Second prize paid 1 million euros for a winning (200-euro) ticket, paying 5,000 euros per euro wagered. Third prize paid 500,000 or 2500 per euro wagered, fourth (with two different winning numbers) paid 200,000 or 1,000 per euro wagered, and fifth (with eight winning numbers) paid 50,000 or 250 per euro wagered. Having partial digits also won money – I’ve read that there were over 13,000 prized tickets. Unfortunately mine didn’t win even a centime.
In Cerdanyola, where that bar owner bought his tickets, 390 million euros were won in first prize money. The week when I passed my driving test I thought maybe my good luck would hold and I bought a 2-euro ticket for La Primativa , a smaller lottery that runs weekly. I won 9 euros. Not El Gordo, but still a nice surprise and better than nothing.

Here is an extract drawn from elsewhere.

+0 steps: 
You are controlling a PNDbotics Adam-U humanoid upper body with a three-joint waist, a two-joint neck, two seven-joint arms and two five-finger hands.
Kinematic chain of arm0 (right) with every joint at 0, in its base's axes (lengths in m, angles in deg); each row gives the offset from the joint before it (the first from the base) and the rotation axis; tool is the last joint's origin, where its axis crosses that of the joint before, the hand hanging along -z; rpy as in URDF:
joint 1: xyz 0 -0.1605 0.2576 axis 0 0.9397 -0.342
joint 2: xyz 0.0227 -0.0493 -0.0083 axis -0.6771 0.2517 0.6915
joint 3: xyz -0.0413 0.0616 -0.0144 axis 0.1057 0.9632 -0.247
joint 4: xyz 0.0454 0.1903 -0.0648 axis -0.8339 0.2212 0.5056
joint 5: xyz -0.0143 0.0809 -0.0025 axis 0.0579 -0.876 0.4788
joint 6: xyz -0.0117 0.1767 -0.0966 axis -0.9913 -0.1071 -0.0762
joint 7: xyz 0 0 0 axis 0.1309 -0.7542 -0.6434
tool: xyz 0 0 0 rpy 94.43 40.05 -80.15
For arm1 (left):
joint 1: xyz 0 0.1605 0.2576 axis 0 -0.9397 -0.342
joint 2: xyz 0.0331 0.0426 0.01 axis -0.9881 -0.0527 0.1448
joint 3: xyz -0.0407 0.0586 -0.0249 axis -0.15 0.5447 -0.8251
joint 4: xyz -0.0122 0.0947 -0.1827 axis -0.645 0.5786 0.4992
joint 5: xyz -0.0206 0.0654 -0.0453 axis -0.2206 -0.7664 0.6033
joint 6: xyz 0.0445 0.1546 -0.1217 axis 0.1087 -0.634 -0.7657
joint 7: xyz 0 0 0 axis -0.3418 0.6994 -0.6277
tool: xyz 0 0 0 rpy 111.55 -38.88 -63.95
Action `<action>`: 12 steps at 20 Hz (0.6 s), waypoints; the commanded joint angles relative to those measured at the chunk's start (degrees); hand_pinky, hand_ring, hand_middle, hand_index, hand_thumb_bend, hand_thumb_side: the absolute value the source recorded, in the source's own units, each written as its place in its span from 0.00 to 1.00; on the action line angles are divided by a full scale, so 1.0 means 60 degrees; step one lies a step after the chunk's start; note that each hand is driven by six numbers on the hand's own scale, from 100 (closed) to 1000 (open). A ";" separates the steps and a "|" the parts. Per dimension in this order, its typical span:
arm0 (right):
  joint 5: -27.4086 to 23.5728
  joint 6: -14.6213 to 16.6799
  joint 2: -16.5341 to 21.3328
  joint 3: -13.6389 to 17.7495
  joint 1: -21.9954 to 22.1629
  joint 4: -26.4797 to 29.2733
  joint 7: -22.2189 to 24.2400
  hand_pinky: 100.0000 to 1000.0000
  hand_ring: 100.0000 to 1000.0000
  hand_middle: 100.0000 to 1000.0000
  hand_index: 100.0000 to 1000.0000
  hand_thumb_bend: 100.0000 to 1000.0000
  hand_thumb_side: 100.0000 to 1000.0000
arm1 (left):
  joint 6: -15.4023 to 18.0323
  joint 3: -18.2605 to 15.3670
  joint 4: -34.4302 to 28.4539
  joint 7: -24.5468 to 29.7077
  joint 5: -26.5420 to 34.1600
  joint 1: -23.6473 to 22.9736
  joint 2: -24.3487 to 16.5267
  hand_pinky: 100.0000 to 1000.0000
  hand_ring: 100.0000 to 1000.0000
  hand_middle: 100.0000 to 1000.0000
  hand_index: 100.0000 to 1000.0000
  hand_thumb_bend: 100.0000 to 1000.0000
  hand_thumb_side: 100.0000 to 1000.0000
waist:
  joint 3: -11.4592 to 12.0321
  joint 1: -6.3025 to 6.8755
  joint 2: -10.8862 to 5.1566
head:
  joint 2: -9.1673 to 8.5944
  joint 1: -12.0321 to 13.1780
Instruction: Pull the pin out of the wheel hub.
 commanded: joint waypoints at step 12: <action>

It amazes me how you can take a tiny slice of life in Spain and turn it into an interesting
ReplyDeletestory. Too bad on the lose -maybe you'll have better luck next time!
Com es diria a Espanya : "mal de muchos, consuelo de todos" (pain of many, the comfort of all), Dvora.
ReplyDeleteA tu no t'ha tocat "El Gordo", a mi tampoc, però no passa res.
Probably next year we will have more luck.
Happy new year! :)
Thanks Evie, for your support!
ReplyDeleteAnd yes, Trini, maybe we will both win next year. Isn't there another lottery for New Year or Kings? El Nino?